AACR 2014 --Poh Yin Yew

Abstract Number: 3581
Presentation Title: Characterization of T cell repertoire in transplanted patients with graft versus host disease using next generation DNA sequencer
Presentation Time: Tuesday, Apr 08, 2014, 8:00 AM -12:00 PM
Location: Hall A-E, Poster Section 23
Poster Board Number: 22
Author Block: 1, Rui Yamaguchi2, Michael Bishop1, Amittha Wickrema1, Andrew Artz1, Satoru Miyano2, Yusuke Nakamura11The University of Chicago, Chicago, IL; 2The University of Tokyo, Japan
Abstract Body: Allogeneic hematopoietic stem cell transplantation (HSCT) is an effective therapy in treating patients for a range of high-risk hematologic malignancies.

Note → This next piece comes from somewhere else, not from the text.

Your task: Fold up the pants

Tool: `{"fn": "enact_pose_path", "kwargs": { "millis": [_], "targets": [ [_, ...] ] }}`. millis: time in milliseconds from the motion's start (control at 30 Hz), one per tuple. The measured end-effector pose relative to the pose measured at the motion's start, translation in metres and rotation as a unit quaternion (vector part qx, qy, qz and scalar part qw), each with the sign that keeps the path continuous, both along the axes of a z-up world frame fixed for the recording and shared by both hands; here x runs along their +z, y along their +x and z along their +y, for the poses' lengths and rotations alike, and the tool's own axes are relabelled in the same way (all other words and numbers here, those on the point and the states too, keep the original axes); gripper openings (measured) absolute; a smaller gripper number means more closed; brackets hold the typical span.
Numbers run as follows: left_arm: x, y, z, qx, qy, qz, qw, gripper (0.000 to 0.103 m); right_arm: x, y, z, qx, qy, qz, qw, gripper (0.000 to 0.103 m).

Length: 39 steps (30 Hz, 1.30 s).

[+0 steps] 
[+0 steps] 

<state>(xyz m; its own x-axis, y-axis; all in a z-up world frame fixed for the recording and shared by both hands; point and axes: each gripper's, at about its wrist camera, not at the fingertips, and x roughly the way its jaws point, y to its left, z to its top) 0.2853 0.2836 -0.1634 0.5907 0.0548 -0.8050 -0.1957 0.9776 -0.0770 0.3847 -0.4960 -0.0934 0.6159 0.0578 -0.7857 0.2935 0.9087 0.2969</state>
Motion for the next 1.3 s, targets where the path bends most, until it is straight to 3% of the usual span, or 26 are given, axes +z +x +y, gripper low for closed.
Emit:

However, the success of allogeneic HSCT is limited due to graft versus host disease (GVHD). T cell receptor (TCR), a heterodimer of alpha and beta chains, is expressed on the surface of T cells, recognizes some antigens on the HLA molecule on host cells, enhances T cell proliferation, and release cytotoxic agents that cause the damage on host cells. The TCR in each T cell is unique due to the recombination of VJ (alpha) or VDJ (beta) segments that generates a diverse repertoire of T cells and enables T cells to recognize a vast number of different antigens. The development of next generation sequencing (NGS) has enabled us to obtain massive profiling of TCR to unravel the complexity of T cell diversity. In this study, we attempted to identify expanded T cell populations which are induced during the course of GVHD development after HSCT. To characterize millions of the TCR alpha and beta chains from a single individual, we performed very deep sequencing using cDNA derived from mRNA isolated from peripheral blood mononuclear cells of GVHD patients at different time-points (before and after HSCT) with Ion Personal Genome Machine (PGM™) Sequencer and a 400-bp reading kit. This sequencing technology has allowed us to obtain several million TCR sequences in a single experiment. A newly-developed algorithm was then applied for characterization of TCRs at each time-point. This approach has identified expansion of oligoclonal TCR alpha and beta chains, with unique V(D)J junction sequences around the rearranged regions, in T cells that are likely to be associated with development of GVHD. In the present study, a total of nine GVHD patients with different time-points (before and after HSCT) were examined. We obtained an average of 3,560,634 TCR alpha sequences with VJ combinations and 2,161,990 TCR beta sequences with VDJ combinations. Diversified TCR repertoire is observed in these samples. Further analysis of TCR alpha and beta chains for various time-points has suggested that a specific type(s) of T cells might be activated in the GVHD patients. Characterization of TCR may help delineate the molecular mechanisms of GVHD more precisely. Furthermore, it may aid in characterizing a personalized GVHD phenotype and predicting and/or monitoring the immunological responses after HSCT.